A few weeks ago, we were down in Franche-Comte (where we will have our wedding). As J’s mother works at the school (which happens to be in the same building as the town hall – gotta love small town France!), she was able to get us the “dossier de mariage”, a wedding date already on the books (normally you need to hand in said dossier for the date), and an appointment for our “audition”.
Wait. Audition. What the hell is that? Even if you were married in France, you might not have ever heard of it unless you were married fairly recently. It’s a rather new development. It’s basically an interview that you do with someone at the town hall. It’s a way to sort of feel out if it’s a “mariage blanc” (green card marriage) or to be sure both parties want the marriage. It’s not just for foreigners (as the woman assured us several times), but for all couples getting married in France. Not having an audition can be grounds for the marriage to be canceled by the Prefecture.
The interview can be conducted with both parties at the same time or separately. We had ours together, because as the woman knows J’s mom, she really wasn’t trying to discern if it was a fake wedding or not (for the record, it’s not fake).
We were asked questions like where we met, if we lived together (and for how long), why we were getting married (one of the reasons to check is actually for papers!), if each other’s families had met us, if they supported the wedding, how long we’ve been planning the wedding, etc. There were also questions like if we wanted kids, if we believed marriage was just to have kids, if we believed you could have kids outside of marriage, what we thought marriage was for, etc. Wow! Some of the questions seemed deeply personal and like it should be none of their business.
Anyway, we found the procedure fairly painless – though I can imagine it could be a real problem for some couples! And I imagine for certain foreigners, the person doing the interview could be less than friendly in some places, so we definitely lucked out.
So yes, now, to get married in France, you need to go through this sort of interview along with handing in a dossier full of lovely paperwork.
The dossier is easy for the Frenchies (copy of ID, proof of residence, and a birth certificate less than 3 months old – that is free for them to get!).

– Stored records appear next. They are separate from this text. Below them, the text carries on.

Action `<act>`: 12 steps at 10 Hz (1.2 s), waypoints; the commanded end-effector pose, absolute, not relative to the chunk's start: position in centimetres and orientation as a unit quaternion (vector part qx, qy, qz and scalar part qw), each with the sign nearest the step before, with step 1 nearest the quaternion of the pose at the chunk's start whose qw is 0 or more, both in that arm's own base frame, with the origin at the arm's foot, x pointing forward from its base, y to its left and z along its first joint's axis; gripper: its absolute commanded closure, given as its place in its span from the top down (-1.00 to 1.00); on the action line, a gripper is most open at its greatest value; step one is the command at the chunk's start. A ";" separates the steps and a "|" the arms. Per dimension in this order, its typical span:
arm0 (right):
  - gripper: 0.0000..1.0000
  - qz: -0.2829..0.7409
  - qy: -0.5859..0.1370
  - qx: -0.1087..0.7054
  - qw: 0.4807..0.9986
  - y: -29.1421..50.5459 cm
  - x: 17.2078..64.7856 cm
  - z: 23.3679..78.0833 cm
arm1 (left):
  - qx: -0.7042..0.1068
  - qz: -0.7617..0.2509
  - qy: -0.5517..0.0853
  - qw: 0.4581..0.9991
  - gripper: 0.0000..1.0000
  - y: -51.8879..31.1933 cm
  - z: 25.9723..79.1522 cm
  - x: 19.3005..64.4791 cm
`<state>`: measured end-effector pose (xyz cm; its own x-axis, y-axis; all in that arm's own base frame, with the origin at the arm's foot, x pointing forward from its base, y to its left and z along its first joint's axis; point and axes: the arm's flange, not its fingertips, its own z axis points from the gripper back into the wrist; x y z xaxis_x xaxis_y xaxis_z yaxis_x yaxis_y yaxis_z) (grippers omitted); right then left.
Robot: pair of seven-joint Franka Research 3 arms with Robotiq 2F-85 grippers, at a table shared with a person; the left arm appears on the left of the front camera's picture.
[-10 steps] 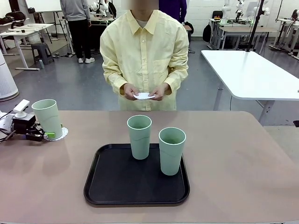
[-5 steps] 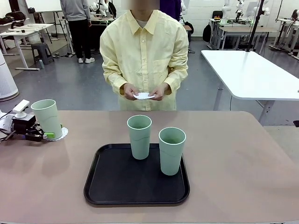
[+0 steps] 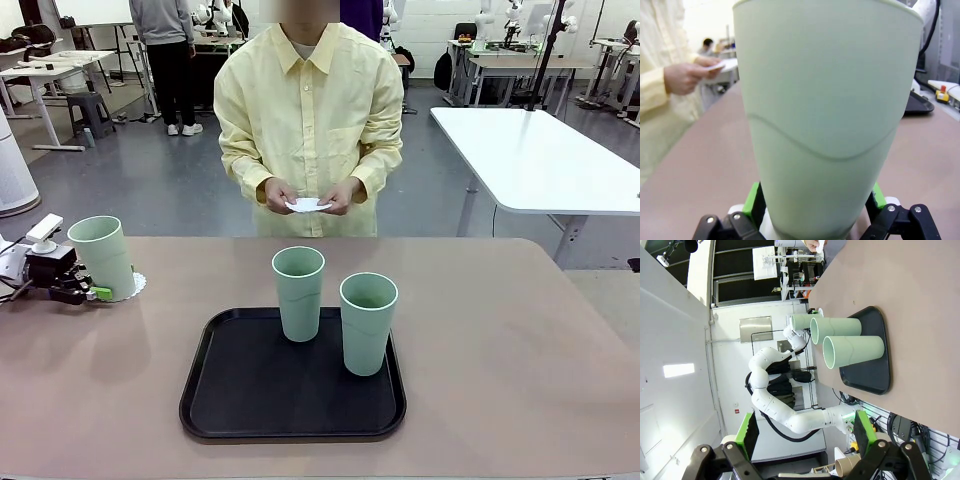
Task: Place coasters on the table and set cups on them.
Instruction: Pick up one Reusable plastic cup and place it on a coaster set by the human.
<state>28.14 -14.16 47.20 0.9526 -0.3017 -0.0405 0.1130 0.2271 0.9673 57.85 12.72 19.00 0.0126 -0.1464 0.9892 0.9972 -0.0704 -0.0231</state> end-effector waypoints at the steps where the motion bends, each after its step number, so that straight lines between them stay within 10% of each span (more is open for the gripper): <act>1: 1.00 -0.132 -0.080 0.610 0.777 -14.1 28.1 47.3 | -0.487 -0.557 -0.435 0.514 1.00 13.2 18.8 58.2; 12: 1.00 -0.132 -0.080 0.610 0.777 -14.1 28.1 47.3 | -0.490 -0.561 -0.420 0.518 1.00 14.2 19.4 58.3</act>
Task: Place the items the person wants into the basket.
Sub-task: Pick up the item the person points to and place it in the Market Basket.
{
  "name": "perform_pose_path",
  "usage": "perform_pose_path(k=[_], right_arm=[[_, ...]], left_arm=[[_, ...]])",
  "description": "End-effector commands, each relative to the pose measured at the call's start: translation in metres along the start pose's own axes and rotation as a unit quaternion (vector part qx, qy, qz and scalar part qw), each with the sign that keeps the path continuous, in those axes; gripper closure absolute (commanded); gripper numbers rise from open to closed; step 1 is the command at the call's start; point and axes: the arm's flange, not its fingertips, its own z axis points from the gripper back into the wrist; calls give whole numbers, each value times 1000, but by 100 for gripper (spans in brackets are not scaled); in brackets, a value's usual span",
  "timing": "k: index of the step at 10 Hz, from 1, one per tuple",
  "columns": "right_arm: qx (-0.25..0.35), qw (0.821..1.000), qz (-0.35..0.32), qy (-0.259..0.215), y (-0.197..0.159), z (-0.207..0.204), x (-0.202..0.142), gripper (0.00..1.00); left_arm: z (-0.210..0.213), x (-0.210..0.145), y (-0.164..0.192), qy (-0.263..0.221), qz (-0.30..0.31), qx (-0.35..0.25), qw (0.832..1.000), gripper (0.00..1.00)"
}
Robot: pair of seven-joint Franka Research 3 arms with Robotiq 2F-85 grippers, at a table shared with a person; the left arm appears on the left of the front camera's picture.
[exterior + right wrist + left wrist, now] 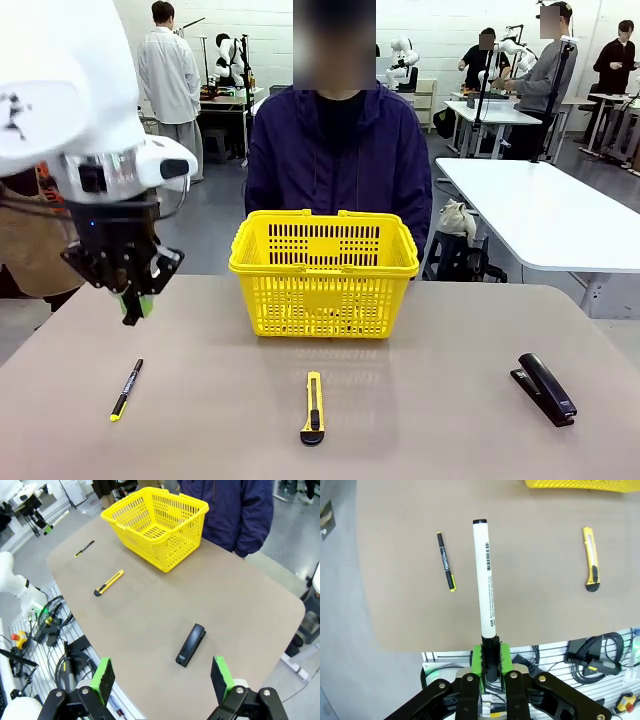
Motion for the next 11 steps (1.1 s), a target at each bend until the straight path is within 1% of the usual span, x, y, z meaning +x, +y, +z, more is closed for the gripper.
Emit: perform_pose_path(k=[1,2,3,9,10,11], right_arm=[[10,1000,7,-14,-2,-1,1,0],[10,1000,7,-14,-2,-1,1,0],[10,1000,7,-14,-2,-1,1,0],[10,1000,7,-14,-2,-1,1,0],[10,1000,7,-14,-2,-1,1,0],[10,1000,7,-14,-2,-1,1,0]], left_arm=[[-3,14,0,20,-3,-17,1000,100],[-4,13,6,26,-10,-32,999,100],[3,5,0,4,2,-6,1000,100],[3,5,0,4,2,-6,1000,100],[3,6,-3,6,-1,-10,1000,84],[5,34,-23,-1,-59,-7,998,84]])
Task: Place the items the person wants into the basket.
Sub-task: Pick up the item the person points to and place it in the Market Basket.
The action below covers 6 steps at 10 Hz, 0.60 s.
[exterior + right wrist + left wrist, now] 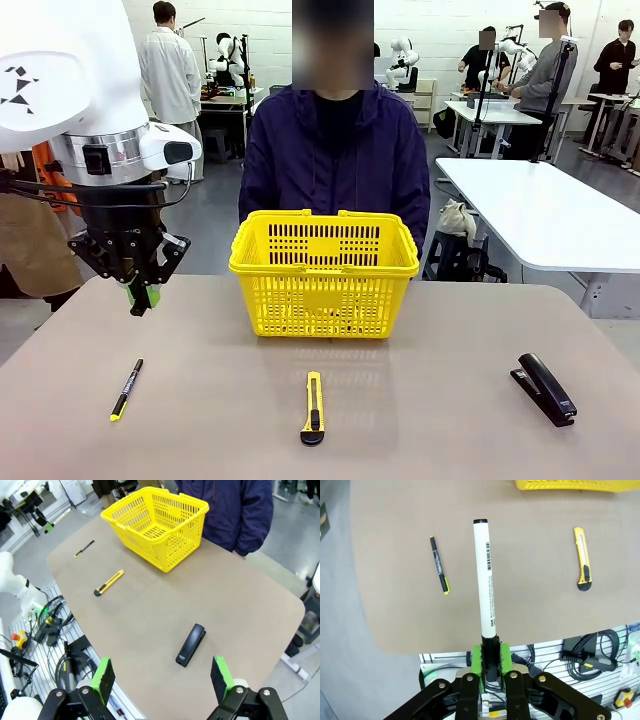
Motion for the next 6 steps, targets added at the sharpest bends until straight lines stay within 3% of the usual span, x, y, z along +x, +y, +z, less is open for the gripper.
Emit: perform_pose_path(k=[1,3,4,6], right_arm=[[10,1000,7,-14,-2,-1,1,0],[10,1000,7,-14,-2,-1,1,0],[10,1000,7,-14,-2,-1,1,0],[10,1000,7,-14,-2,-1,1,0]], left_arm=[[5,51,-36,-14,-109,-2,994,84],[9,129,-69,-16,-201,9,979,84],[8,149,-88,-12,-250,12,968,84],[2,190,-122,-12,-362,21,932,84]])
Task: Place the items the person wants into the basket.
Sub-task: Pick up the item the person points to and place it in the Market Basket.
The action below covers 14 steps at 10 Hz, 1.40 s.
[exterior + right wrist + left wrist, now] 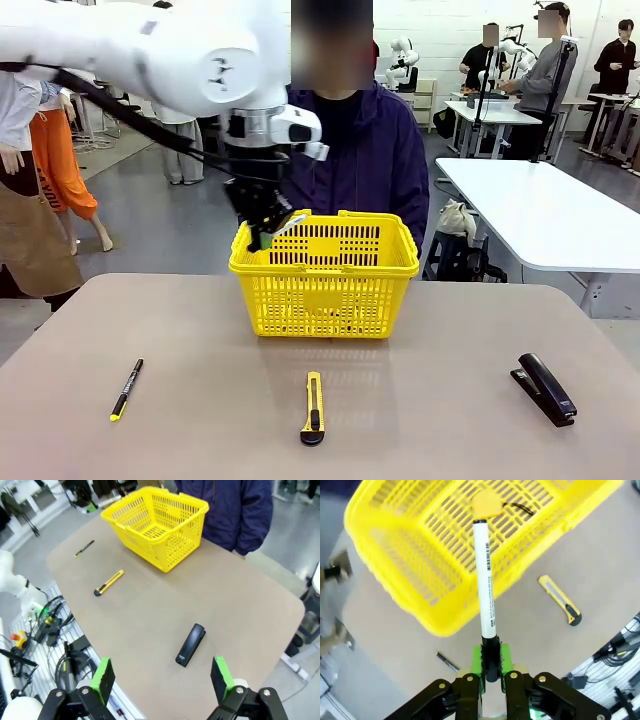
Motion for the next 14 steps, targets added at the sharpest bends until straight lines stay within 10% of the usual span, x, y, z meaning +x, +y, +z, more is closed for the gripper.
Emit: perform_pose_path(k=[1,6,14], right_arm=[[11,1000,7,-14,-2,-2,1,0],[11,1000,7,-14,-2,-2,1,0],[11,1000,7,-14,-2,-2,1,0]], left_arm=[[14,39,4,-6,-109,4,994,84],[-7,65,18,0,-280,-41,959,84],[-15,64,14,-7,-272,-40,962,84]])
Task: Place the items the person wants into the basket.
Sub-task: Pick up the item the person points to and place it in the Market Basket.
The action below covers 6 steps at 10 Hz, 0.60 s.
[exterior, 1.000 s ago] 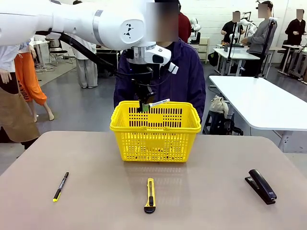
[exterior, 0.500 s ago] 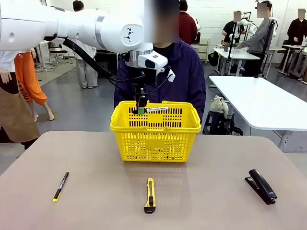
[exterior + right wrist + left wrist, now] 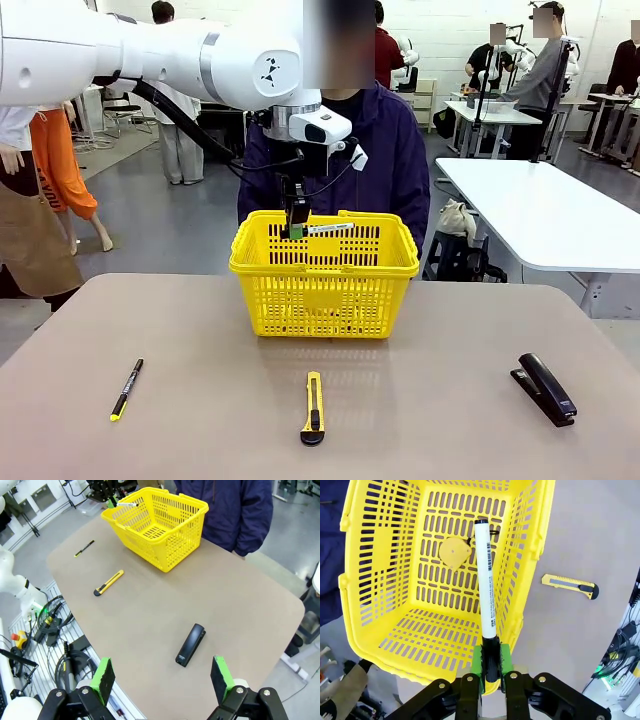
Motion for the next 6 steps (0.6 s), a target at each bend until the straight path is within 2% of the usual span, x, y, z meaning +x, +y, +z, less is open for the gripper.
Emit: perform_pose_path(k=[1,3,4,6], right_arm=[[11,1000,7,-15,-2,-2,1,0],[11,1000,7,-15,-2,-2,1,0],[11,1000,7,-15,-2,-2,1,0],[11,1000,7,-15,-2,-2,1,0]], left_arm=[[1,1,0,-8,10,-2,1000,84],[-2,1,8,-9,-23,-5,1000,84],[-5,2,25,-14,-57,-3,998,84],[-14,2,54,-15,-74,-17,997,84]])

For foreigners, you need a birth certificate that is less than 6 months old and its apostille (both of which cost money and need certified translations in French). Cost is about 100 euros altogether give or take. You need a certificat de coutume and certificat de celibat. Neither exist in the US (surprise surprise), so the US Embassy provides a notarized service with a declaration that you sign under oath. Cost is currently $50 (38 euros when I went) plus the cost of a trip to Paris or your nearest US Consulate. You also need copies of your passport (and visa/titre de sejour depending on your country) and proof of residence.
Ah, at least that’s the administrative part down. For now… I’ll have to change my residency card after the wedding.